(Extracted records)
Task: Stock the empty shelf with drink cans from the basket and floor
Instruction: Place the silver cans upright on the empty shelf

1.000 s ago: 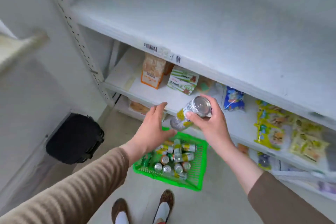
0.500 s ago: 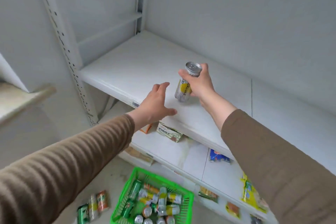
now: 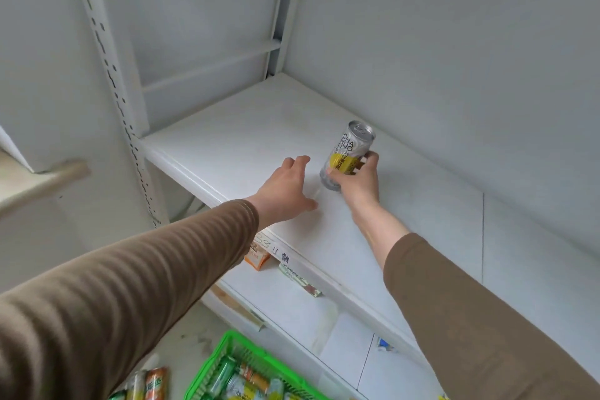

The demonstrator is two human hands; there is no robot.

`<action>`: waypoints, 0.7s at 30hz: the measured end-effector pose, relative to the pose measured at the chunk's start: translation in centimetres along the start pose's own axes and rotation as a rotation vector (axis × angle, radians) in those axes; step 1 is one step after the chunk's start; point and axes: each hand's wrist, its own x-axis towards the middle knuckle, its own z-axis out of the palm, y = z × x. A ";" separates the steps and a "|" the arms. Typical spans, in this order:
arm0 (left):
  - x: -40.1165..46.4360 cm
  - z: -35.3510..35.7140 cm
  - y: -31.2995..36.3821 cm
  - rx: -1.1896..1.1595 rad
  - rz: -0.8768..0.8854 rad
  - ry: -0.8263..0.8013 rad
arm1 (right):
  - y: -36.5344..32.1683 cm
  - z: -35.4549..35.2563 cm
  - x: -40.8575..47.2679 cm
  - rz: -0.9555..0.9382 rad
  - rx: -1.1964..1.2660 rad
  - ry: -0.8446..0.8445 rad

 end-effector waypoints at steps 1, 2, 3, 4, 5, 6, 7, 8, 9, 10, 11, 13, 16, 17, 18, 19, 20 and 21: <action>0.6 0.1 -0.3 0.015 0.004 0.005 | 1.0 0.4 -0.2 0.001 -0.004 0.013; 1.3 0.1 -0.5 0.031 0.011 0.015 | 1.7 0.7 -0.2 0.003 -0.012 0.035; 2.0 0.1 -0.7 0.048 0.019 0.029 | 2.2 1.1 0.0 0.003 -0.026 0.060; 2.8 0.1 -0.9 0.067 0.030 0.047 | 2.4 1.6 0.4 -0.005 -0.038 0.081; 3.6 0.0 -1.0 0.088 0.041 0.060 | 2.4 2.0 1.0 -0.014 -0.050 0.096; 4.4 0.0 -1.2 0.111 0.053 0.071 | 2.3 2.4 1.7 -0.025 -0.060 0.106; 5.1 -0.1 -1.3 0.134 0.062 0.080 | 2.1 2.9 2.5 -0.035 -0.070 0.114; 5.9 -0.2 -1.5 0.153 0.070 0.085 | 1.9 3.4 3.4 -0.047 -0.082 0.122; 6.7 -0.3 -1.7 0.165 0.077 0.087 | 1.8 3.8 4.4 -0.055 -0.096 0.129; 7.5 -0.3 -1.8 0.173 0.082 0.090 | 1.7 4.3 5.4 -0.061 -0.108 0.133; 8.3 -0.4 -2.0 0.181 0.089 0.093 | 1.5 4.7 6.5 -0.068 -0.117 0.135; 9.7 -0.5 -2.1 0.199 0.103 0.097 | 1.1 5.3 8.3 -0.079 -0.142 0.138; 12.3 -0.8 -2.3 0.221 0.128 0.106 | 0.4 6.1 11.3 -0.083 -0.191 0.138; 13.1 -0.9 -2.4 0.233 0.140 0.111 | 0.2 6.3 12.2 -0.083 -0.211 0.137; 13.9 -1.0 -2.4 0.247 0.153 0.119 | 0.1 6.5 13.1 -0.083 -0.229 0.135; 14.7 -1.1 -2.5 0.257 0.161 0.128 | 0.0 6.6 13.9 -0.084 -0.243 0.131; 15.4 -1.2 -2.6 0.261 0.165 0.134 | -0.2 6.8 14.7 -0.086 -0.254 0.127; 16.0 -1.3 -2.8 0.263 0.166 0.135 | -0.3 7.0 15.5 -0.087 -0.264 0.125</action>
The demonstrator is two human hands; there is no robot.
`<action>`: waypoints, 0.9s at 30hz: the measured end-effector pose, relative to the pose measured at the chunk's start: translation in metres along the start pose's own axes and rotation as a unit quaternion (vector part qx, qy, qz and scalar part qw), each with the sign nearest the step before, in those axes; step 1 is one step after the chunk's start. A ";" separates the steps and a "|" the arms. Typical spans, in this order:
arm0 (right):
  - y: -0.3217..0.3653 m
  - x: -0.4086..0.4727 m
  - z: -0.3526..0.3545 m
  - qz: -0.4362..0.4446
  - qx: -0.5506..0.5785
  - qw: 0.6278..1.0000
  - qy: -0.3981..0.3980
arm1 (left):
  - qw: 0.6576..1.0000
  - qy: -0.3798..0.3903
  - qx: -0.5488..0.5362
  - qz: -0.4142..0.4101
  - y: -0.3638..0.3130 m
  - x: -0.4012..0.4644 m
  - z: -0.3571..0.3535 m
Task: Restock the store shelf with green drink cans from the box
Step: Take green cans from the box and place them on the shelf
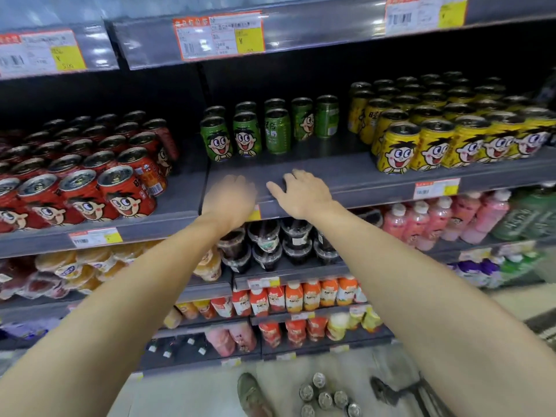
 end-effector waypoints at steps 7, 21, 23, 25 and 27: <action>-0.002 -0.006 -0.003 -0.012 -0.047 0.997 0.059 | 0.995 0.058 0.075 0.019 -0.010 -0.015 0.015; -0.021 -0.123 0.026 -0.071 -0.053 0.996 0.022 | 0.959 0.030 0.219 -0.178 -0.083 -0.093 0.044; -0.027 -0.148 0.033 -0.101 -0.066 0.992 0.019 | 0.963 0.021 0.190 -0.192 -0.093 -0.111 0.057; -0.031 -0.175 0.044 -0.127 -0.067 0.990 0.011 | 0.961 -0.003 0.176 -0.215 -0.105 -0.130 0.071; -0.032 -0.206 0.055 -0.148 -0.058 0.987 -0.002 | 0.958 -0.023 0.164 -0.235 -0.115 -0.148 0.086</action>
Point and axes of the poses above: each hand's wrist, its own x-axis towards the middle knuckle, its own z-axis out of the back of the hand, y = z × x, the point moved 10 cm from there along x, towards the middle knuckle, and after that the axes turned 14 degrees about x, right-handed, at the moved point
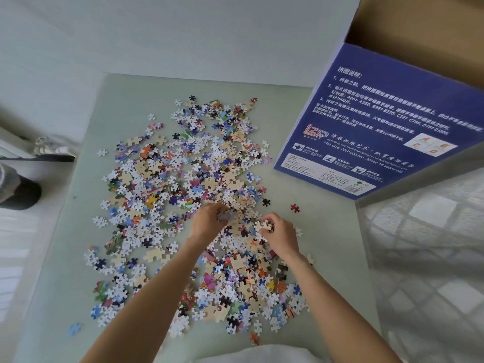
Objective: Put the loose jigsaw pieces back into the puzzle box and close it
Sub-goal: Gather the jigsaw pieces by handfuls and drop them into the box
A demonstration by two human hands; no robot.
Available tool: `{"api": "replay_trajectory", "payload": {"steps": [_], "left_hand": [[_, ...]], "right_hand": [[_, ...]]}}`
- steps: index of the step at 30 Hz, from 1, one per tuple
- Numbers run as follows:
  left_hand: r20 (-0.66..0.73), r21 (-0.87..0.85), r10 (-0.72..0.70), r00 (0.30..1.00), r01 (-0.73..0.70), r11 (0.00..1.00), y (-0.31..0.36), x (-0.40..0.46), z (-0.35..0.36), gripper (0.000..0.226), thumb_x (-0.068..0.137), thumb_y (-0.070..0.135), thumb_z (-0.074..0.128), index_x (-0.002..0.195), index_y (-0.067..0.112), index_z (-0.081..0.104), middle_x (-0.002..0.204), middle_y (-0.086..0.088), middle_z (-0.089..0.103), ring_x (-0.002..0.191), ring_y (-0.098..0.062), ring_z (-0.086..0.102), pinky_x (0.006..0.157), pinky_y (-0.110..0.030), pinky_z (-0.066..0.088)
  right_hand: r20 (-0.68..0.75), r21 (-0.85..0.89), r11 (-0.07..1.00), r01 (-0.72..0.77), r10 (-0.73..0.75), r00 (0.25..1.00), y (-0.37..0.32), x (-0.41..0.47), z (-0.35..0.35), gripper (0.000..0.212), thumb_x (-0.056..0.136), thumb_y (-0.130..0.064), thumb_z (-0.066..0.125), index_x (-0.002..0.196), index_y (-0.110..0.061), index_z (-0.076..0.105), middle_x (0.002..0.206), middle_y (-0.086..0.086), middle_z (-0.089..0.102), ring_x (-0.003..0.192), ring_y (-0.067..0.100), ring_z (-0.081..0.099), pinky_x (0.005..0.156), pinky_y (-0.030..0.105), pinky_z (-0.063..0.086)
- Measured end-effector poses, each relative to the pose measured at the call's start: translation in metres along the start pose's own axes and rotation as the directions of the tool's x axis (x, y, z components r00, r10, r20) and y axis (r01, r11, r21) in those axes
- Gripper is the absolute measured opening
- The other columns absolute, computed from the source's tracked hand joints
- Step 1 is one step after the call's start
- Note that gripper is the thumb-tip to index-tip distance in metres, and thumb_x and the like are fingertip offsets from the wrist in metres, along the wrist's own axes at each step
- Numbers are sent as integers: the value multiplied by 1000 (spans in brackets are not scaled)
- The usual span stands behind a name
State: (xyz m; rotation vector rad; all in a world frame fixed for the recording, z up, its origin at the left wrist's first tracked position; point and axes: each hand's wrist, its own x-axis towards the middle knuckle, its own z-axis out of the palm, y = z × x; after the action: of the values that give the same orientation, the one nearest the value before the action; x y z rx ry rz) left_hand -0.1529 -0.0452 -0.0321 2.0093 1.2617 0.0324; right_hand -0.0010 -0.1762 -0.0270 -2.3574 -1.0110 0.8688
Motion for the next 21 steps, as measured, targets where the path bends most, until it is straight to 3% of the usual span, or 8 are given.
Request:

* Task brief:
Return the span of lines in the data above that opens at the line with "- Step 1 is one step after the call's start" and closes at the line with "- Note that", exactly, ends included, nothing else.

* Reply to the task:
- Step 1 is one step after the call's start
- Note that gripper is the thumb-tip to index-tip distance in metres, and thumb_x and the like are fingertip offsets from the wrist in metres, along the wrist's own axes at each step

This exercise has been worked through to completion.